Il n’a pas été déterminé si les taux de fracture et d’ostéoporose observés chez les patients traités par l’anastrozole lors d’un traitement par l’ATAC reflètent un effet protecteur du tamoxifène, un effet spécifique de l’anastrozole ou les deux.

4.9 Surdosage

L’expérience clinique d’un surdosage accidentel est limitée.

Dans des études animales, l’anastrozole a montré une faible toxicité aiguë.

Des essais cliniques ont été menés avec diverses doses d’anastrozole, jusqu’à 60 mg en une seule dose administrée à des volontaires sains de sexe masculin, et jusqu’à 10 mg par jour à des femmes ménopausées atteintes d’un cancer du sein avancé; ces doses ont été bien tolérées. Une dose unique d’anastrozole qui entraîne des symptômes mettant la vie en danger n’a pas été établie.

Il n’y a pas d’antidote spécifique au surdosage et le traitement doit être symptomatique.

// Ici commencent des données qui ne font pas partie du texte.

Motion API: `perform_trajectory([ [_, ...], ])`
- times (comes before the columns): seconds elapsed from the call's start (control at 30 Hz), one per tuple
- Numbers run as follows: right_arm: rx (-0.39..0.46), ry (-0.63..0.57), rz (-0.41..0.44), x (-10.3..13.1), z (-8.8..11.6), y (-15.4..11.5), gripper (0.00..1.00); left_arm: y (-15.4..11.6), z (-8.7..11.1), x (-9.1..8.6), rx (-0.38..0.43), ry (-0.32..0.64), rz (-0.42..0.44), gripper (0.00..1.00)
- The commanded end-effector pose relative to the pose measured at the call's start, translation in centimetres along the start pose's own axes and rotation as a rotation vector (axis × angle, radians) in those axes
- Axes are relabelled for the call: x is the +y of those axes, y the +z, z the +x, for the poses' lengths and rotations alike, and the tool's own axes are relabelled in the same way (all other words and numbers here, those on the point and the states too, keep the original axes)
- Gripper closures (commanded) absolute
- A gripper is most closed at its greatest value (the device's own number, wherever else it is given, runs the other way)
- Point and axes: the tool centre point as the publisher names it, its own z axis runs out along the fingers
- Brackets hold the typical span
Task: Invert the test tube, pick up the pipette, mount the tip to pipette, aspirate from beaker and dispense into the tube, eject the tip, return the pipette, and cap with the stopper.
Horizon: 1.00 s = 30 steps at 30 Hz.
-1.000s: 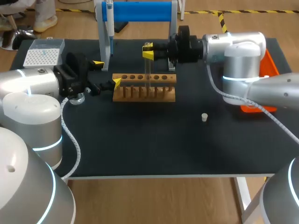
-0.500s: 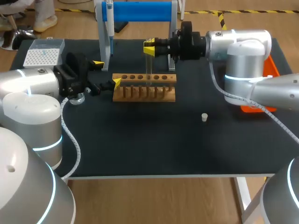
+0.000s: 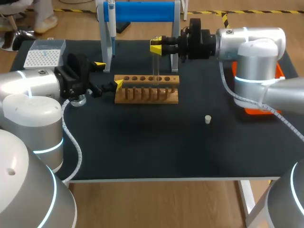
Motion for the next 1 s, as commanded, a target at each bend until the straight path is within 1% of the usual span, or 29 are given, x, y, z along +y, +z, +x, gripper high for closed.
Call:
perform_trajectory([
  [0.03, -0.001, 0.000, 0.001, 0.0, 0.0, 0.0, 1.00, -0.2, 0.0, 0.1, 0.003, 0.001, 0.003, 0.00],
  [0.13, -0.001, 0.000, 0.001, 0.0, 0.0, 0.0, 1.00, -0.2, 0.0, 0.1, 0.003, 0.001, 0.003, 0.00],
  [0.17, -0.024, 0.048, 0.017, -0.2, -0.3, -0.2, 1.00, -0.2, 0.0, 0.1, 0.003, 0.001, 0.003, 0.00],
  [0.2, -0.041, 0.104, 0.020, -0.3, -0.5, -0.5, 1.00, -0.2, 0.0, 0.1, 0.003, 0.001, 0.003, 0.00],
  [0.23, -0.041, 0.199, 0.018, -0.2, -0.7, -0.7, 1.00, -0.2, 0.0, 0.1, 0.003, 0.001, 0.003, 0.00],
  [0.27, -0.051, 0.267, 0.023, 0.0, -0.8, -1.0, 1.00, -0.2, 0.0, 0.1, 0.003, 0.001, 0.003, 0.00],
  [0.3, -0.067, 0.307, 0.019, 0.2, -1.0, -1.2, 1.00, -0.2, 0.0, 0.1, 0.003, 0.001, 0.003, 0.00],
  [0.37, -0.077, 0.457, 0.011, 0.6, -1.3, -1.7, 1.00, -0.2, 0.0, 0.1, 0.003, 0.001, 0.003, 0.00],
  [0.4, -0.087, 0.504, -0.006, 0.8, -1.5, -2.0, 1.00, -0.2, 0.0, 0.1, 0.003, 0.001, 0.003, 0.00],
  [0.43, -0.088, 0.578, -0.012, 1.0, -1.5, -2.2, 1.00, -0.2, 0.0, 0.1, 0.003, 0.001, 0.003, 0.00],
  [0.47, -0.087, 0.656, -0.013, 1.1, -1.7, -2.3, 1.00, -0.2, 0.0, 0.1, 0.003, 0.001, 0.003, 0.00],
  [0.5, -0.085, 0.703, -0.014, 1.1, -1.7, -2.5, 1.00, -0.2, 0.0, 0.1, 0.003, 0.001, 0.003, 0.00],
  [0.63, -0.034, 0.952, -0.012, 0.9, -1.8, -2.9, 1.00, -0.2, 0.0, 0.1, 0.003, 0.001, 0.003, 0.00],
  [0.8, -0.019, 1.127, -0.025, 0.6, -2.0, -3.0, 1.00, -0.2, 0.0, 0.1, 0.003, 0.001, 0.003, 0.00],
  [0.93, -0.018, 1.207, -0.008, 0.3, -2.0, -2.8, 1.00, -0.2, 0.0, 0.1, 0.003, 0.001, 0.003, 0.00],
  [1.0, 0.010, 1.240, 0.001, 0.1, -1.8, -2.7, 1.00, -0.2, 0.0, 0.1, 0.003, 0.001, 0.003, 0.00],
])
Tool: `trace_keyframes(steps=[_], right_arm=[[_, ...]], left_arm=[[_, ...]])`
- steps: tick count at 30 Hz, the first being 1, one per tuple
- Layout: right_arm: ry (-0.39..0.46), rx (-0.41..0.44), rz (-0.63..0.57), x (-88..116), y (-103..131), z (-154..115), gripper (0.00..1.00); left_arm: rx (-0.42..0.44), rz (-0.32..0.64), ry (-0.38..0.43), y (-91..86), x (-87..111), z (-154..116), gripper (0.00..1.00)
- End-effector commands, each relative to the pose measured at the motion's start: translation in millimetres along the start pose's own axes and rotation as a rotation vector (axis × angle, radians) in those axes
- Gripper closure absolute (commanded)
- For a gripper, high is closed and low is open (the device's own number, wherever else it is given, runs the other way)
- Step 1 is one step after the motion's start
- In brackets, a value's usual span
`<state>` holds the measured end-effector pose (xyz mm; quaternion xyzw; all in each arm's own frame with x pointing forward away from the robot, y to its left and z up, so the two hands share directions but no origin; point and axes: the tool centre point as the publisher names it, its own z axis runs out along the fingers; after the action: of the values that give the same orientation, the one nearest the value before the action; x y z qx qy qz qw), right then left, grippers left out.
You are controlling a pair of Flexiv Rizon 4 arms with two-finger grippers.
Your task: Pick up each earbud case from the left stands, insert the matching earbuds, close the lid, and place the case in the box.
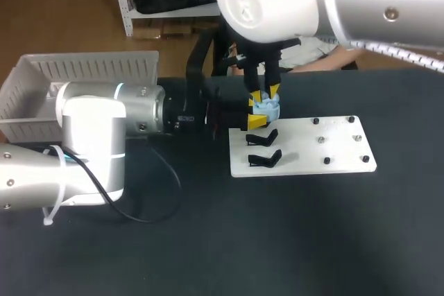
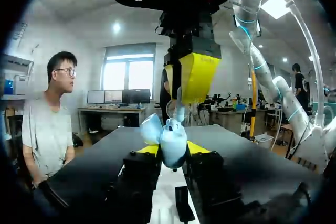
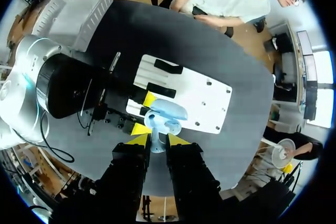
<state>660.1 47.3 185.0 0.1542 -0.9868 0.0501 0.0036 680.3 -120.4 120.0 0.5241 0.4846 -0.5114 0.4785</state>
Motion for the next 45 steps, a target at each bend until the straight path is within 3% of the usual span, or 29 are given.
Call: trace_keyframes(steps=[1,45], right_arm=[[-0.004,0.003,0.002,-1,2,2,1.00],[0.022,0.008,-0.010,-14,3,14,1.00]], left_arm=[[-0.010,0.004,-0.001,-2.8,0.0,1,1.00],[-0.010,0.004,-0.001,-2.8,0.0,1,1.00]])
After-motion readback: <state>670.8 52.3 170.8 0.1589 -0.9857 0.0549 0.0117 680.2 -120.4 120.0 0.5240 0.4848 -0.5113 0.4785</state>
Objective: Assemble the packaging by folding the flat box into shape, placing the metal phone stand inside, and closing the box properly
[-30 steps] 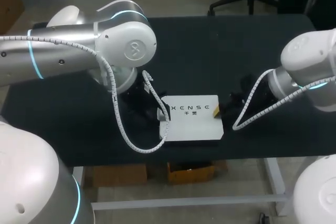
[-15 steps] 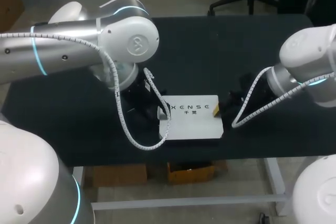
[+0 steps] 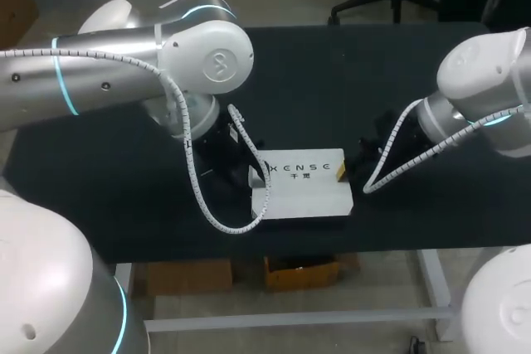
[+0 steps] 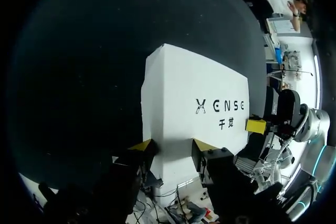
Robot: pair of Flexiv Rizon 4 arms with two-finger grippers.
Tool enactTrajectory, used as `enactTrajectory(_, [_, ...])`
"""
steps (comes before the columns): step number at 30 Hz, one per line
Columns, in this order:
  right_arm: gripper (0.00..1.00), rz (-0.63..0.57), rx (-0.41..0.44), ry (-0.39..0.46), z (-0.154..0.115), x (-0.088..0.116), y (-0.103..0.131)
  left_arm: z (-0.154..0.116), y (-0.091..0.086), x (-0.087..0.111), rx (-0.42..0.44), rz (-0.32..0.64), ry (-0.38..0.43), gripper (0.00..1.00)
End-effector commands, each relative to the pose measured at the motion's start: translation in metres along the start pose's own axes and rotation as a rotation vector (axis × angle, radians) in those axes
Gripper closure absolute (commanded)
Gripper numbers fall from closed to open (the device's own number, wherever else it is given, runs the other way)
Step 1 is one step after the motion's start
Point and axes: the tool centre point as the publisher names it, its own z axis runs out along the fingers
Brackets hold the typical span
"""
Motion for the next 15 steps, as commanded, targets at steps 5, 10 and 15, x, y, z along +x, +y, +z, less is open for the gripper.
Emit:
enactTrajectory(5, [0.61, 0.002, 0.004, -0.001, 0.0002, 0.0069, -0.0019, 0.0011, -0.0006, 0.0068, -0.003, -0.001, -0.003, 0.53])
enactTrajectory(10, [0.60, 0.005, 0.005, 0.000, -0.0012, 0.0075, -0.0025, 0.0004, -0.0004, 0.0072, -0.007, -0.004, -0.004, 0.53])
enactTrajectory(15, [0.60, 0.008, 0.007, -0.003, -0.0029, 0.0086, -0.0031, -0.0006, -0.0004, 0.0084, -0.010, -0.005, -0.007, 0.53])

Dans la prise en charge d’un surdosage, il faut envisager la possibilité que plusieurs agents aient été pris. Des vomissements peuvent être induits si le patient est alerte. La dialyse peut être utile car l’anastrozole n’est pas fortement lié aux protéines. Des soins de soutien généraux, y compris une surveillance fréquente des signes vitaux et une observation attentive du patient, sont indiqués.

5. Propriétés pharmacologiques
5.1 Propriétés pharmacodynamiques

Groupe pharmacothérapeutique: Inhibiteurs enzymatiques

Code ATC: L02B G03

Mécanisme d’action et effets pharmacodynamiques

L’anastrozole est un inhibiteur puissant et hautement sélectif de l’aromatase non stéroïdienne. Chez les femmes ménopausées, l’estradiol est produit principalement par la conversion de l’androstènedione en œstrone à travers le complexe enzymatique de l’aromatase dans les tissus périphériques. L’estrone est ensuite convertie en estradiol. Il a été démontré que la réduction des taux d’œstradiol circulants a un effet bénéfique chez les femmes atteintes d’un cancer du sein.

Chez les femmes ménopausées, l’anastrozole à la dose quotidienne de 1 mg a produit une suppression de l’œstradiol supérieure à 80% en utilisant un test hautement sensible.

L’anastrozole ne possède aucune activité progestative, androgénique ou œstrogénique.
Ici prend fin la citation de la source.